Problem description —
Every line below should be copied exactly; drop the pictures.

Records excerpted from a collection

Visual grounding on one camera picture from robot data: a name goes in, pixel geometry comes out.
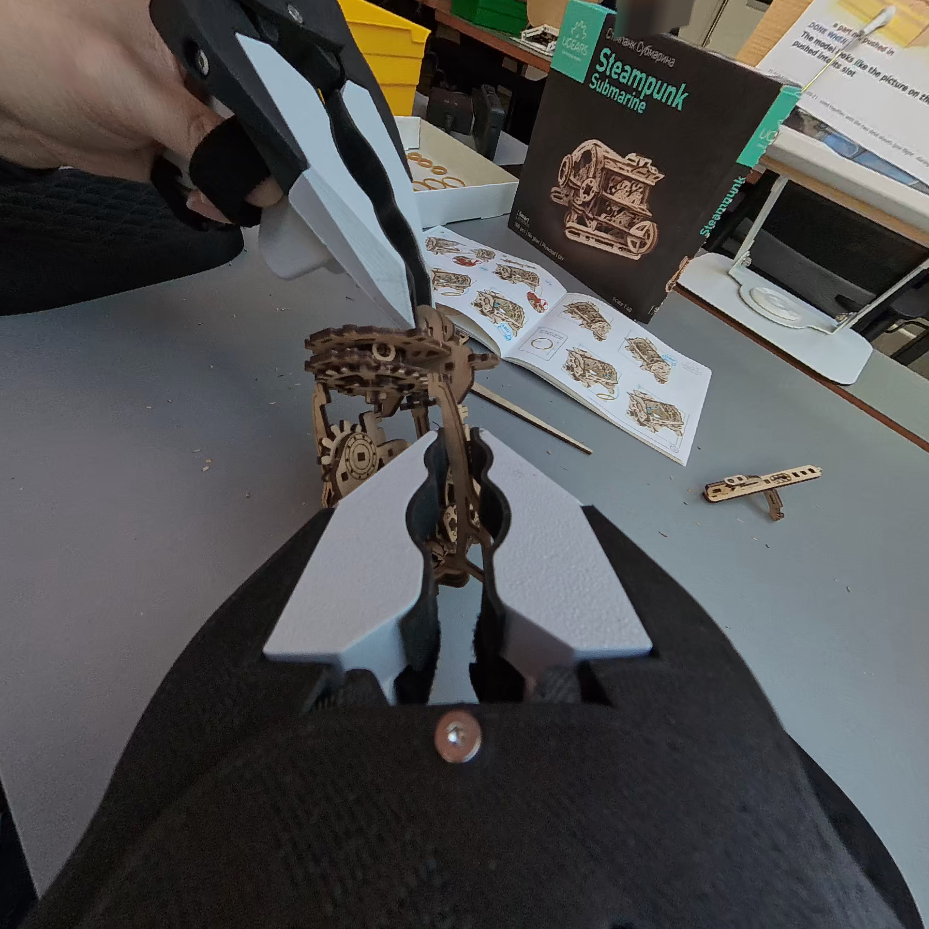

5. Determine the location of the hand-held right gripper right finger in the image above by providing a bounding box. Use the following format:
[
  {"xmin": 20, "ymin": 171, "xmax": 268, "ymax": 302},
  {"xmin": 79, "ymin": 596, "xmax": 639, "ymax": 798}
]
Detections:
[{"xmin": 475, "ymin": 428, "xmax": 653, "ymax": 704}]

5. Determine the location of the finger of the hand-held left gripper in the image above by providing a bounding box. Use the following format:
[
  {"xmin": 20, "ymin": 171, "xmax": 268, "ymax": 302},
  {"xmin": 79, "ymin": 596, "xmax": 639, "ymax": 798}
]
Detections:
[
  {"xmin": 234, "ymin": 32, "xmax": 436, "ymax": 333},
  {"xmin": 340, "ymin": 78, "xmax": 436, "ymax": 320}
]

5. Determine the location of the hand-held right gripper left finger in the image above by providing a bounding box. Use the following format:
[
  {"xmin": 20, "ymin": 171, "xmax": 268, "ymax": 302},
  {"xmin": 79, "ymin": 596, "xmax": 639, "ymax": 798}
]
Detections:
[{"xmin": 263, "ymin": 430, "xmax": 445, "ymax": 704}]

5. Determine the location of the large wooden mechanical model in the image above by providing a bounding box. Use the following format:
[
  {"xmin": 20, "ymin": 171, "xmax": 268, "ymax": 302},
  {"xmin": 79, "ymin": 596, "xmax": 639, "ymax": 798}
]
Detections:
[{"xmin": 311, "ymin": 377, "xmax": 510, "ymax": 590}]

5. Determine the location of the grey desk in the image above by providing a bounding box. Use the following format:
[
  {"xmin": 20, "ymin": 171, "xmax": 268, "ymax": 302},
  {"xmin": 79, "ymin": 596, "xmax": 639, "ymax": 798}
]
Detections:
[{"xmin": 0, "ymin": 207, "xmax": 929, "ymax": 883}]

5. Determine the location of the person's left hand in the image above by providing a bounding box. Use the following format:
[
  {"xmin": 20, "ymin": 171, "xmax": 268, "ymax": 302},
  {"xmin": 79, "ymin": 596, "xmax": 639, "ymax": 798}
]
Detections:
[{"xmin": 0, "ymin": 0, "xmax": 284, "ymax": 226}]

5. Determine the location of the yellow storage bin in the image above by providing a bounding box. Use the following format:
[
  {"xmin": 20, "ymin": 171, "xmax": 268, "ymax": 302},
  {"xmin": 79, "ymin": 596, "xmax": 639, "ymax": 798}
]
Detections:
[{"xmin": 337, "ymin": 0, "xmax": 434, "ymax": 121}]

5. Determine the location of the pile of tan rubber bands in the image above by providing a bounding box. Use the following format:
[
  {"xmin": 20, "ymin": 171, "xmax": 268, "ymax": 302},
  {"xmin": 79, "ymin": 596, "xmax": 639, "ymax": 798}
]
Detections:
[{"xmin": 405, "ymin": 149, "xmax": 471, "ymax": 194}]

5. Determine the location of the black electronic device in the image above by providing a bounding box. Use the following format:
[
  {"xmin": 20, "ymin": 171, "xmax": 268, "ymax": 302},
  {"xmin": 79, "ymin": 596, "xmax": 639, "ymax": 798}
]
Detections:
[{"xmin": 424, "ymin": 81, "xmax": 506, "ymax": 162}]

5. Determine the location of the white cardboard box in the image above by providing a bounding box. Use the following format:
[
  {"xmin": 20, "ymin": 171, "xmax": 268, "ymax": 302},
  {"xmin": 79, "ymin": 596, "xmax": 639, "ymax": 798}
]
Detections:
[{"xmin": 395, "ymin": 115, "xmax": 525, "ymax": 232}]

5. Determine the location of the pointed wooden stick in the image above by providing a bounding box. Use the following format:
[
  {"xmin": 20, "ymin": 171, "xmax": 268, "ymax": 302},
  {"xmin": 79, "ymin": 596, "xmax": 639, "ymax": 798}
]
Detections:
[{"xmin": 470, "ymin": 382, "xmax": 595, "ymax": 457}]

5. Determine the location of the small wooden slotted lever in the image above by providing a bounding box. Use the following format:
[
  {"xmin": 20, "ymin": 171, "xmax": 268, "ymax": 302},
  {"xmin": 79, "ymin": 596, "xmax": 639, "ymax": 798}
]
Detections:
[{"xmin": 702, "ymin": 464, "xmax": 824, "ymax": 523}]

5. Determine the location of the illustrated instruction booklet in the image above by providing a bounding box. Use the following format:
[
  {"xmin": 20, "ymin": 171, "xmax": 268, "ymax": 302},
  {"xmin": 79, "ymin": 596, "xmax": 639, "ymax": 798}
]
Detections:
[{"xmin": 421, "ymin": 225, "xmax": 714, "ymax": 467}]

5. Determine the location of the black wrist rest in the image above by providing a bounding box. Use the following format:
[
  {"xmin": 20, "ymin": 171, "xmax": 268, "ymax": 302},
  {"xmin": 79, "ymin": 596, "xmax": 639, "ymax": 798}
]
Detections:
[{"xmin": 0, "ymin": 156, "xmax": 246, "ymax": 317}]

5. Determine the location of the black model kit box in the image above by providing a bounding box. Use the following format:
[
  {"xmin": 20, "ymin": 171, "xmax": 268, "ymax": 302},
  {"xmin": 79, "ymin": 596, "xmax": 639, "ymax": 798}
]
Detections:
[{"xmin": 527, "ymin": 0, "xmax": 804, "ymax": 326}]

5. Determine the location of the printed instruction sheet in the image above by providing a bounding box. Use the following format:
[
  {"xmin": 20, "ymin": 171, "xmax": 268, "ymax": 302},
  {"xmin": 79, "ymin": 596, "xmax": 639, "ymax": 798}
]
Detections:
[{"xmin": 755, "ymin": 0, "xmax": 929, "ymax": 187}]

Reply to the exercise —
Visual grounding on one camera picture from robot data: a name goes in, pixel geometry comes out.

5. Determine the location of the hand-held right gripper right finger in the image above by providing a bounding box. Use the following format:
[
  {"xmin": 20, "ymin": 171, "xmax": 268, "ymax": 302},
  {"xmin": 79, "ymin": 596, "xmax": 639, "ymax": 798}
]
Detections:
[{"xmin": 475, "ymin": 428, "xmax": 653, "ymax": 704}]

5. Determine the location of the finger of the hand-held left gripper in the image above by providing a bounding box. Use the following format:
[
  {"xmin": 20, "ymin": 171, "xmax": 268, "ymax": 302},
  {"xmin": 79, "ymin": 596, "xmax": 639, "ymax": 798}
]
Detections:
[
  {"xmin": 234, "ymin": 32, "xmax": 436, "ymax": 333},
  {"xmin": 340, "ymin": 78, "xmax": 436, "ymax": 320}
]

5. Determine the location of the hand-held right gripper left finger in the image above by providing a bounding box. Use the following format:
[
  {"xmin": 20, "ymin": 171, "xmax": 268, "ymax": 302},
  {"xmin": 79, "ymin": 596, "xmax": 639, "ymax": 798}
]
Detections:
[{"xmin": 263, "ymin": 430, "xmax": 445, "ymax": 704}]

5. Determine the location of the large wooden mechanical model in the image above by providing a bounding box. Use the following format:
[
  {"xmin": 20, "ymin": 171, "xmax": 268, "ymax": 302},
  {"xmin": 79, "ymin": 596, "xmax": 639, "ymax": 798}
]
Detections:
[{"xmin": 311, "ymin": 377, "xmax": 510, "ymax": 590}]

5. Determine the location of the grey desk in the image above by providing a bounding box. Use the following format:
[
  {"xmin": 20, "ymin": 171, "xmax": 268, "ymax": 302},
  {"xmin": 79, "ymin": 596, "xmax": 639, "ymax": 798}
]
Detections:
[{"xmin": 0, "ymin": 207, "xmax": 929, "ymax": 883}]

5. Determine the location of the person's left hand in the image above by providing a bounding box. Use the following format:
[
  {"xmin": 20, "ymin": 171, "xmax": 268, "ymax": 302},
  {"xmin": 79, "ymin": 596, "xmax": 639, "ymax": 798}
]
Detections:
[{"xmin": 0, "ymin": 0, "xmax": 284, "ymax": 226}]

5. Determine the location of the yellow storage bin in the image above by providing a bounding box. Use the following format:
[
  {"xmin": 20, "ymin": 171, "xmax": 268, "ymax": 302},
  {"xmin": 79, "ymin": 596, "xmax": 639, "ymax": 798}
]
Detections:
[{"xmin": 337, "ymin": 0, "xmax": 434, "ymax": 121}]

5. Determine the location of the pile of tan rubber bands in the image above by providing a bounding box. Use the following format:
[
  {"xmin": 20, "ymin": 171, "xmax": 268, "ymax": 302},
  {"xmin": 79, "ymin": 596, "xmax": 639, "ymax": 798}
]
Detections:
[{"xmin": 405, "ymin": 149, "xmax": 471, "ymax": 194}]

5. Determine the location of the black electronic device in the image above by providing a bounding box. Use the following format:
[
  {"xmin": 20, "ymin": 171, "xmax": 268, "ymax": 302},
  {"xmin": 79, "ymin": 596, "xmax": 639, "ymax": 798}
]
Detections:
[{"xmin": 424, "ymin": 81, "xmax": 506, "ymax": 162}]

5. Determine the location of the white cardboard box in the image above by providing a bounding box. Use the following format:
[
  {"xmin": 20, "ymin": 171, "xmax": 268, "ymax": 302},
  {"xmin": 79, "ymin": 596, "xmax": 639, "ymax": 798}
]
Detections:
[{"xmin": 395, "ymin": 115, "xmax": 525, "ymax": 232}]

5. Determine the location of the pointed wooden stick in the image above by providing a bounding box. Use the following format:
[
  {"xmin": 20, "ymin": 171, "xmax": 268, "ymax": 302},
  {"xmin": 79, "ymin": 596, "xmax": 639, "ymax": 798}
]
Detections:
[{"xmin": 470, "ymin": 382, "xmax": 595, "ymax": 457}]

5. Determine the location of the small wooden slotted lever in the image above by providing a bounding box. Use the following format:
[
  {"xmin": 20, "ymin": 171, "xmax": 268, "ymax": 302},
  {"xmin": 79, "ymin": 596, "xmax": 639, "ymax": 798}
]
Detections:
[{"xmin": 702, "ymin": 464, "xmax": 824, "ymax": 523}]

5. Determine the location of the illustrated instruction booklet in the image above by providing a bounding box. Use the following format:
[
  {"xmin": 20, "ymin": 171, "xmax": 268, "ymax": 302},
  {"xmin": 79, "ymin": 596, "xmax": 639, "ymax": 798}
]
Detections:
[{"xmin": 421, "ymin": 225, "xmax": 714, "ymax": 467}]

5. Determine the location of the black wrist rest in the image above by providing a bounding box. Use the following format:
[
  {"xmin": 20, "ymin": 171, "xmax": 268, "ymax": 302},
  {"xmin": 79, "ymin": 596, "xmax": 639, "ymax": 798}
]
Detections:
[{"xmin": 0, "ymin": 156, "xmax": 246, "ymax": 317}]

5. Determine the location of the black model kit box in the image above by providing a bounding box. Use the following format:
[
  {"xmin": 20, "ymin": 171, "xmax": 268, "ymax": 302},
  {"xmin": 79, "ymin": 596, "xmax": 639, "ymax": 798}
]
Detections:
[{"xmin": 527, "ymin": 0, "xmax": 804, "ymax": 326}]

5. Determine the location of the printed instruction sheet in the image above by providing a bounding box. Use the following format:
[
  {"xmin": 20, "ymin": 171, "xmax": 268, "ymax": 302},
  {"xmin": 79, "ymin": 596, "xmax": 639, "ymax": 798}
]
Detections:
[{"xmin": 755, "ymin": 0, "xmax": 929, "ymax": 187}]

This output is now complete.